Lines below that include the word "finger" should each be copied.

- Stored data
- - -
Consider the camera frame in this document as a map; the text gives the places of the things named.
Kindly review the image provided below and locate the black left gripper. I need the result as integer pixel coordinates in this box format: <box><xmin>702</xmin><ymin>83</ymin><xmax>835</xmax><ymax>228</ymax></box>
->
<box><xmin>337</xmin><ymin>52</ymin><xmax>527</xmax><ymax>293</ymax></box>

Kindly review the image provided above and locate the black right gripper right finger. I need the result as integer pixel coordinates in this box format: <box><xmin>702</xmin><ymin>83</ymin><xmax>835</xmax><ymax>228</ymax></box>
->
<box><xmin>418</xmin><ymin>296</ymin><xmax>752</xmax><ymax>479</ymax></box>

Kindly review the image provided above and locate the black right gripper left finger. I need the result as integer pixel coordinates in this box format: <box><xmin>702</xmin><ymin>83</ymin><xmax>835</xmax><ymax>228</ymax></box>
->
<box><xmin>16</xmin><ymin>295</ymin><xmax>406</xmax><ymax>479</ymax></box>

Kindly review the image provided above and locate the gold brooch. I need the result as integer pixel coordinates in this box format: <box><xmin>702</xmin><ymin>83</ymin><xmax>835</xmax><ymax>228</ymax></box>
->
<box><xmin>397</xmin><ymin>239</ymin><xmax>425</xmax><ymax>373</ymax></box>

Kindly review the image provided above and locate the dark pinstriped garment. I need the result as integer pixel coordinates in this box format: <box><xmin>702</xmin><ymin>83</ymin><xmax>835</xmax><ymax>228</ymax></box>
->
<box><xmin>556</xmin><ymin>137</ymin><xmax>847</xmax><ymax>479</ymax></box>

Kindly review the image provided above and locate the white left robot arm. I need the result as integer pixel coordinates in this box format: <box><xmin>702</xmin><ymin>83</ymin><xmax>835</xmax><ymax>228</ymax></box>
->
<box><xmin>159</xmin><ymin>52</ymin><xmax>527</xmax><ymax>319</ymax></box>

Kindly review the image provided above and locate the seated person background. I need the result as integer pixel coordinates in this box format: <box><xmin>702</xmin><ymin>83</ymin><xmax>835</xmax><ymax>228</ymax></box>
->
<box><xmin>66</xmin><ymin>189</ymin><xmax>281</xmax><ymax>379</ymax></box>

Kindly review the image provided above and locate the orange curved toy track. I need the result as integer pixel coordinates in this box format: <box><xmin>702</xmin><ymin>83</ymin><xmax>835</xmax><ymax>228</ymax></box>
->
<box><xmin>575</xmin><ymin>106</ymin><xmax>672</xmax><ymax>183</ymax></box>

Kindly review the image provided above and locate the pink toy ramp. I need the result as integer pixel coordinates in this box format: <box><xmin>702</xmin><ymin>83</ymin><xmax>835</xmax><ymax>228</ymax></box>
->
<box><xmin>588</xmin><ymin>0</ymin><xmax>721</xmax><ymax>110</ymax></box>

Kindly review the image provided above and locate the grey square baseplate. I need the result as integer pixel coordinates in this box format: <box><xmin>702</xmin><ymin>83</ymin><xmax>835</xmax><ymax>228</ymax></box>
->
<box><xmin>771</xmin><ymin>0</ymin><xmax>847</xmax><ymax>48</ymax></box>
- - -
- Task solution
Kindly review the image provided above and locate the black right gripper right finger. I need the result as integer pixel coordinates in this box format: <box><xmin>702</xmin><ymin>83</ymin><xmax>835</xmax><ymax>228</ymax></box>
Kindly review the image provided above and locate the black right gripper left finger. I need the result as integer pixel coordinates in this box format: <box><xmin>702</xmin><ymin>83</ymin><xmax>835</xmax><ymax>228</ymax></box>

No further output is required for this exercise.